Exercise directions
This exercise calls for an exact copy of the listing below.

Data excerpt
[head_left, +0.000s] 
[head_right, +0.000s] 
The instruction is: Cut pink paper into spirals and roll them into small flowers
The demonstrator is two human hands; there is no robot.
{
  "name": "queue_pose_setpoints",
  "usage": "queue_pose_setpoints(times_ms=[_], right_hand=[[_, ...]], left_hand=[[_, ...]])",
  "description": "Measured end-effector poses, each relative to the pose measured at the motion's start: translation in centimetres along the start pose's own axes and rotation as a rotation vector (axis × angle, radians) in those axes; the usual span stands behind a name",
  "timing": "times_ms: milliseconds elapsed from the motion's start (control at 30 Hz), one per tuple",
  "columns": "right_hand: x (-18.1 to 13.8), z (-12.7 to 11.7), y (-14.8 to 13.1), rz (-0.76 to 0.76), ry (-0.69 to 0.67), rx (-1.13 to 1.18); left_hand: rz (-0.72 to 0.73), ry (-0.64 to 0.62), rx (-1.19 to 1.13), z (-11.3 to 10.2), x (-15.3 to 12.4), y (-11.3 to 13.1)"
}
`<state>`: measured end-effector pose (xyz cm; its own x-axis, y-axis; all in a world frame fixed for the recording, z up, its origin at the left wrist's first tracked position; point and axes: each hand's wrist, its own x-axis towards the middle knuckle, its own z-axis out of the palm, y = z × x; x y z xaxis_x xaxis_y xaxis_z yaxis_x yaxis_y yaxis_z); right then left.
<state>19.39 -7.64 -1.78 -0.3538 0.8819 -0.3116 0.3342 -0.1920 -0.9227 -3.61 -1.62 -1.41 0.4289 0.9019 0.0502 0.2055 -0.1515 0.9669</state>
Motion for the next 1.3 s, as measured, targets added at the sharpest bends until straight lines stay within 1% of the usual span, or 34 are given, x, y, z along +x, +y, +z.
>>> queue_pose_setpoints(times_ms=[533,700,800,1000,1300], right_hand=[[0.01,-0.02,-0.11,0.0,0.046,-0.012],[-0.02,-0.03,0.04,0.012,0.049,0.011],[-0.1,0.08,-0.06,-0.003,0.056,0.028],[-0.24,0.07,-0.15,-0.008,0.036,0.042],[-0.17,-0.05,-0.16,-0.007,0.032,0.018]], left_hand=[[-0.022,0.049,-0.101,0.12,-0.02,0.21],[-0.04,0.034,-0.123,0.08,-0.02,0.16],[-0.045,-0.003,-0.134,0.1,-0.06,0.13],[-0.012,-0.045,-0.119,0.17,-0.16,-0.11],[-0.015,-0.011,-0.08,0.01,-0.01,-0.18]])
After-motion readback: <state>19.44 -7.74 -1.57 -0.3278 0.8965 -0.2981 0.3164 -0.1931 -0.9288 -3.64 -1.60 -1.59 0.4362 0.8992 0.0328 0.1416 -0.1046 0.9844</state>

Result of this exercise
[head_left, +0.000s] 
[head_right, +0.000s] 
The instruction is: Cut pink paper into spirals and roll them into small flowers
The demonstrator is two human hands; there is no robot.
{
  "name": "queue_pose_setpoints",
  "usage": "queue_pose_setpoints(times_ms=[_], right_hand=[[_, ...]], left_hand=[[_, ...]])",
  "description": "Measured end-effector poses, each relative to the pose measured at the motion's start: translation in centimetres along the start pose's own axes and rotation as a rotation vector (axis × angle, radians) in those axes; the usual span stands behind a name",
  "timing": "times_ms: milliseconds elapsed from the motion's start (control at 30 Hz), one per tuple",
  "columns": "right_hand: x (-18.1 to 13.8), z (-12.7 to 11.7), y (-14.8 to 13.1), rz (-0.76 to 0.76), ry (-0.69 to 0.67), rx (-1.13 to 1.18); left_hand: rz (-0.72 to 0.73), ry (-0.64 to 0.62), rx (-1.19 to 1.13), z (-11.3 to 10.2), x (-15.3 to 12.4), y (-11.3 to 13.1)"
}
`<state>`: measured end-effector pose (xyz cm; its own x-axis, y-axis; all in a world frame fixed for the recording, z up, its origin at the left wrist's first tracked position; point and axes: each hand's wrist, its own x-axis towards the middle knuckle, its own z-axis out of the palm, y = z × x; x y z xaxis_x xaxis_y xaxis_z yaxis_x yaxis_y yaxis_z); right then left.
<state>19.39 -7.64 -1.78 -0.3538 0.8819 -0.3116 0.3342 -0.1920 -0.9227 -3.61 -1.62 -1.41 0.4289 0.9019 0.0502 0.2055 -0.1515 0.9669</state>
Motion for the next 1.3 s, as measured, targets added at the sharpest bends until straight lines stay within 1% of the usual span, or 34 are given, x, y, z along +x, +y, +z.
>>> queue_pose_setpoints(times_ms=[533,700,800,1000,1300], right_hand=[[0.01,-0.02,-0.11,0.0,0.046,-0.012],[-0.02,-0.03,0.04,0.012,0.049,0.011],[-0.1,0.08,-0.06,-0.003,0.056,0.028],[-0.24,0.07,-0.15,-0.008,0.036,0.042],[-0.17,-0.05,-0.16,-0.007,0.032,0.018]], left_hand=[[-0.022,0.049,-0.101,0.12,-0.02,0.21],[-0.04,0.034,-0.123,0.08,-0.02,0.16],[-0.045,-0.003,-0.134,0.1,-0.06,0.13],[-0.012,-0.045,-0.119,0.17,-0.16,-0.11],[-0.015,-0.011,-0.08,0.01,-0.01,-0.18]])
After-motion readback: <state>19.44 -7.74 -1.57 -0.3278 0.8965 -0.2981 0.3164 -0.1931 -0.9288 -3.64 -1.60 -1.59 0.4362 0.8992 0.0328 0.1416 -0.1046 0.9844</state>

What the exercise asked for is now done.